### WHAT YOU NEED TO DO
Print the listing below again. Change nothing.

### AVAILABLE DATA

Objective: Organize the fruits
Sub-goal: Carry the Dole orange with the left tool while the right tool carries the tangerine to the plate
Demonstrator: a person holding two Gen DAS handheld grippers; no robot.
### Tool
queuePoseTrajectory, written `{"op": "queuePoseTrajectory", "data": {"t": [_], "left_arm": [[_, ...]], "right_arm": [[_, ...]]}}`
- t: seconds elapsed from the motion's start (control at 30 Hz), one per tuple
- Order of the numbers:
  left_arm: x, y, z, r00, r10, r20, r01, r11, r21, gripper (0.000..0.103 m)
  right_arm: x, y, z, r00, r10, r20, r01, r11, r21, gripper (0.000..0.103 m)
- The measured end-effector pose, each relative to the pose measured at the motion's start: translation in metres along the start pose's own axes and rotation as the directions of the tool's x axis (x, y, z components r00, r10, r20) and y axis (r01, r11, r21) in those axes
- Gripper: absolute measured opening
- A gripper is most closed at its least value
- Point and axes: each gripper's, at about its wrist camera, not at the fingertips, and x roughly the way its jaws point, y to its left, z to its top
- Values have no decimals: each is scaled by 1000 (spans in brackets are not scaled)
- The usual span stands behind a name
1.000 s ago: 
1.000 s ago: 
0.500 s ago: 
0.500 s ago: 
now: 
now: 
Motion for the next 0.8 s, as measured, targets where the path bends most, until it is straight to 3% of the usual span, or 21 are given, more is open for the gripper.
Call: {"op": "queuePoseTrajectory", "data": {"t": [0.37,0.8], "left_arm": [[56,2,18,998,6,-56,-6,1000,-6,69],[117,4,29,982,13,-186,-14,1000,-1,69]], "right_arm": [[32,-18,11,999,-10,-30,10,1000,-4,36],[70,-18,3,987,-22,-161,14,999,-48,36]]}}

### ANSWER BOX
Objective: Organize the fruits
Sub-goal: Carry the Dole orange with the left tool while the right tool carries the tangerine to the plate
Demonstrator: a person holding two Gen DAS handheld grippers; no robot.
### Tool
queuePoseTrajectory, written `{"op": "queuePoseTrajectory", "data": {"t": [_], "left_arm": [[_, ...]], "right_arm": [[_, ...]]}}`
- t: seconds elapsed from the motion's start (control at 30 Hz), one per tuple
- Order of the numbers:
  left_arm: x, y, z, r00, r10, r20, r01, r11, r21, gripper (0.000..0.103 m)
  right_arm: x, y, z, r00, r10, r20, r01, r11, r21, gripper (0.000..0.103 m)
- The measured end-effector pose, each relative to the pose measured at the motion's start: translation in metres along the start pose's own axes and rotation as the directions of the tool's x axis (x, y, z components r00, r10, r20) and y axis (r01, r11, r21) in those axes
- Gripper: absolute measured opening
- A gripper is most closed at its least value
- Point and axes: each gripper's, at about its wrist camera, not at the fingertips, and x roughly the way its jaws point, y to its left, z to its top
- Values have no decimals: each is scaled by 1000 (spans in brackets are not scaled)
- The usual span stands behind a name
1.000 s ago: 
1.000 s ago: 
0.500 s ago: 
0.500 s ago: 
now: 
now: 
Motion for the next 0.8 s, as measured, targets where the path bends most, until it is straight to 3% of the usual span, or 21 are given, more is open for the gripper.
Call: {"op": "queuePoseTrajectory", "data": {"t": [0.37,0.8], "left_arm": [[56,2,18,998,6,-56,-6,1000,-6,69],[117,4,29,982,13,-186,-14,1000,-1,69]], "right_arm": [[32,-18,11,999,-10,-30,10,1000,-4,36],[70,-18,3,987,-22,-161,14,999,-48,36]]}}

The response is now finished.